Task item
Would you retype, word for word, the line with "Please provide the" and each line after it to the end of the entries below, leaving the pictures out?

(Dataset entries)
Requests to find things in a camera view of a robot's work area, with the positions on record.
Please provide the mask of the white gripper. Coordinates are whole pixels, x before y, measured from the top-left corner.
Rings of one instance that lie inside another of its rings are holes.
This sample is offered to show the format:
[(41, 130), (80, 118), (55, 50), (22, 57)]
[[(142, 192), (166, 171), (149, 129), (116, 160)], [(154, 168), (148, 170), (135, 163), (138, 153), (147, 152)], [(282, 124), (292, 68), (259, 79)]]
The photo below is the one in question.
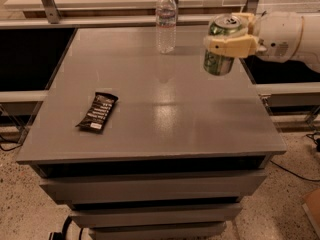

Exercise solution
Please provide the mask of the white gripper. Coordinates are whole pixels, x before y, measured from the top-left corner.
Rings of one instance that lie inside another of its rings are holes.
This sample is offered to show the format:
[(41, 130), (80, 118), (55, 50), (22, 57)]
[[(142, 192), (166, 171), (149, 129), (116, 160)], [(154, 168), (148, 170), (135, 163), (138, 153), (147, 152)], [(282, 124), (292, 68), (259, 79)]]
The photo below is the one in question.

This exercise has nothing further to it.